* _TASK ITEM_: Every line of the records that contains the string "yellow" counts once; give the total and nothing else.

Dataset excerpts:
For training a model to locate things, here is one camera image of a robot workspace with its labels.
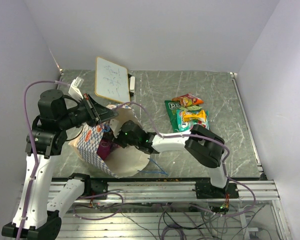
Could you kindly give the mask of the purple snack packet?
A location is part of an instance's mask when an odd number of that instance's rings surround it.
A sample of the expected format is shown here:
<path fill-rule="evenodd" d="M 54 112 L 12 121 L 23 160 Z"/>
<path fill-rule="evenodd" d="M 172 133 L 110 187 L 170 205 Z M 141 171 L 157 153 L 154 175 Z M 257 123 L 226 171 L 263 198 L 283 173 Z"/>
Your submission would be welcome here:
<path fill-rule="evenodd" d="M 112 140 L 102 138 L 98 145 L 97 155 L 102 160 L 105 160 L 110 155 L 110 153 L 112 153 L 118 148 L 120 148 L 120 146 L 114 143 Z"/>

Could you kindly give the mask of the checkered paper bag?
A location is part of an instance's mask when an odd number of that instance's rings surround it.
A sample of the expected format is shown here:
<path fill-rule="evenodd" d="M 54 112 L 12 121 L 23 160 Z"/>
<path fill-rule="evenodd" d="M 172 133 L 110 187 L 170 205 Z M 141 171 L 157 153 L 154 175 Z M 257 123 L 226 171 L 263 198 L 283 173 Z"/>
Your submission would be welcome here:
<path fill-rule="evenodd" d="M 118 111 L 119 115 L 114 119 L 119 120 L 122 125 L 129 120 L 140 125 L 140 121 L 136 117 L 134 110 L 127 104 L 121 107 L 109 104 L 107 107 Z M 120 146 L 120 148 L 111 152 L 105 160 L 102 160 L 97 154 L 102 138 L 115 143 L 115 137 L 110 128 L 110 120 L 95 127 L 85 124 L 82 132 L 75 139 L 71 140 L 68 145 L 72 147 L 83 162 L 89 163 L 93 167 L 117 179 L 132 177 L 137 173 L 145 172 L 144 168 L 149 163 L 155 162 L 150 155 L 137 150 L 134 146 L 127 146 L 125 148 Z"/>

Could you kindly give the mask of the green snack box with face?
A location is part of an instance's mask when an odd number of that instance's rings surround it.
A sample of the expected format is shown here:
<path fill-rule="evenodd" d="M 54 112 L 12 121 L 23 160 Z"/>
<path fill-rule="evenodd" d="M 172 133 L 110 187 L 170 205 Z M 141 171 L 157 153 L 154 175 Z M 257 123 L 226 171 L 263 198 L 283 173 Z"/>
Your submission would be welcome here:
<path fill-rule="evenodd" d="M 180 103 L 176 101 L 165 100 L 164 104 L 172 127 L 172 131 L 174 133 L 181 132 L 181 129 L 179 128 L 178 125 L 178 114 L 177 114 L 177 111 L 181 107 Z"/>

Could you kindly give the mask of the teal snack packet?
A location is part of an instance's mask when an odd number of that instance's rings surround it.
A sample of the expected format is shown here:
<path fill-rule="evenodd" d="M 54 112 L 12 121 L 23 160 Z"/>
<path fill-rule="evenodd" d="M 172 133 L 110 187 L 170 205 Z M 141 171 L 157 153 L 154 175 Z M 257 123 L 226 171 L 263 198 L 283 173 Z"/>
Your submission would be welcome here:
<path fill-rule="evenodd" d="M 202 122 L 200 120 L 191 120 L 189 122 L 184 121 L 183 117 L 182 117 L 182 110 L 178 109 L 177 110 L 177 122 L 178 122 L 178 126 L 181 130 L 181 132 L 187 131 L 187 130 L 191 130 L 193 128 L 194 125 L 199 124 L 201 126 L 203 126 L 206 129 L 210 129 L 210 125 L 209 125 L 209 112 L 205 111 L 207 114 L 207 120 L 206 122 Z"/>

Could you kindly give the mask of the red yellow chips bag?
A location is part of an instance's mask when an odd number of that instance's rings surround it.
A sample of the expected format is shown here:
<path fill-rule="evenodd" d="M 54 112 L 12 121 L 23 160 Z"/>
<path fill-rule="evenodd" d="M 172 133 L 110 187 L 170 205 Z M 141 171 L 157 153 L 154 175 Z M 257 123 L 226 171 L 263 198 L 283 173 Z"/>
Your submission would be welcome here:
<path fill-rule="evenodd" d="M 182 107 L 196 106 L 204 103 L 201 98 L 193 95 L 192 93 L 174 97 L 172 101 L 179 103 Z"/>

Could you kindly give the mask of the light green snack packet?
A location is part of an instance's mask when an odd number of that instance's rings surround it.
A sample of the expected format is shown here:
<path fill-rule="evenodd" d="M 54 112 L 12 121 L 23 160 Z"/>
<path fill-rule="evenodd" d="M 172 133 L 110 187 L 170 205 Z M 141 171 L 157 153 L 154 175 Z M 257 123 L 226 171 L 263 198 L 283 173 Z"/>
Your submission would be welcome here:
<path fill-rule="evenodd" d="M 184 112 L 189 112 L 189 111 L 200 111 L 202 109 L 202 107 L 198 106 L 198 105 L 191 105 L 191 106 L 187 106 L 187 107 L 180 106 L 179 109 Z"/>

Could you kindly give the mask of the yellow snack packet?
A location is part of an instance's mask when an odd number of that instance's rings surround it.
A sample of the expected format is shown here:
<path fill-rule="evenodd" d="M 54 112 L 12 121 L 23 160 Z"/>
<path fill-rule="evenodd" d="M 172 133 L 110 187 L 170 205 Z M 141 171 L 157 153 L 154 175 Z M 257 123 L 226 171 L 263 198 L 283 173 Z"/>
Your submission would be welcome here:
<path fill-rule="evenodd" d="M 207 114 L 204 110 L 200 110 L 198 112 L 194 111 L 183 111 L 181 113 L 182 118 L 185 122 L 189 122 L 192 120 L 198 120 L 201 122 L 206 122 L 207 121 Z"/>

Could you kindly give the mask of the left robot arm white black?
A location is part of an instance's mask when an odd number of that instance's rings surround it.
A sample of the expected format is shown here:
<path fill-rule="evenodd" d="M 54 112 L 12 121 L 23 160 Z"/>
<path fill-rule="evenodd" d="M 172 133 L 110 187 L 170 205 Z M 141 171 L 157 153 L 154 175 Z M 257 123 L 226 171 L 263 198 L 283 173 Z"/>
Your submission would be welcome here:
<path fill-rule="evenodd" d="M 4 237 L 16 240 L 54 240 L 62 217 L 79 197 L 92 193 L 87 174 L 73 173 L 63 190 L 48 203 L 55 162 L 67 141 L 67 130 L 83 124 L 96 127 L 118 116 L 118 113 L 94 101 L 89 94 L 72 97 L 61 90 L 46 90 L 38 101 L 39 115 L 26 138 L 26 177 L 18 210 L 2 227 Z"/>

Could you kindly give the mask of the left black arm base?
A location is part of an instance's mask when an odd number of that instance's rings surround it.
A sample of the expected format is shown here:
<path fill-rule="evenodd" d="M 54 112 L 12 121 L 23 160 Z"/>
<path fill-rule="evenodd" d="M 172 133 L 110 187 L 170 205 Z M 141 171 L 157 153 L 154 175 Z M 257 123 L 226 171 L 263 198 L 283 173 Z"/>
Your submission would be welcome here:
<path fill-rule="evenodd" d="M 88 174 L 72 173 L 68 180 L 79 180 L 84 184 L 84 190 L 80 197 L 88 197 L 108 192 L 108 183 L 99 178 L 91 178 Z"/>

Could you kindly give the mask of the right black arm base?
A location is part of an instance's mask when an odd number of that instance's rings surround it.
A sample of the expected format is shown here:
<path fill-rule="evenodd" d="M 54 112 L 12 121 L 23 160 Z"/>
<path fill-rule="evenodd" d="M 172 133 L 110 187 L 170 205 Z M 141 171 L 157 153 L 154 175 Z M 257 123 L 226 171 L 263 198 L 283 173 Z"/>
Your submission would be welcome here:
<path fill-rule="evenodd" d="M 227 182 L 224 188 L 213 186 L 208 179 L 197 181 L 193 191 L 197 199 L 238 199 L 238 187 L 236 183 Z"/>

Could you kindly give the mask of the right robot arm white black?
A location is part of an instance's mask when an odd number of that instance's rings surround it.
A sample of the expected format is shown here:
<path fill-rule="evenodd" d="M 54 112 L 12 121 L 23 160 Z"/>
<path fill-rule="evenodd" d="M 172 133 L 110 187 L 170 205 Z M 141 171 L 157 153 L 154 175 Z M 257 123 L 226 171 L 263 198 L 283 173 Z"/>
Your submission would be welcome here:
<path fill-rule="evenodd" d="M 223 155 L 228 154 L 229 149 L 221 137 L 202 125 L 195 124 L 190 130 L 183 132 L 156 133 L 146 132 L 132 120 L 125 123 L 111 120 L 110 129 L 113 141 L 122 148 L 133 146 L 148 155 L 186 150 L 201 165 L 208 168 L 211 194 L 221 198 L 228 192 Z"/>

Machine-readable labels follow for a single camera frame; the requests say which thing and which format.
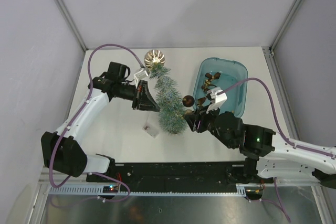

* _SOLUTION_: 2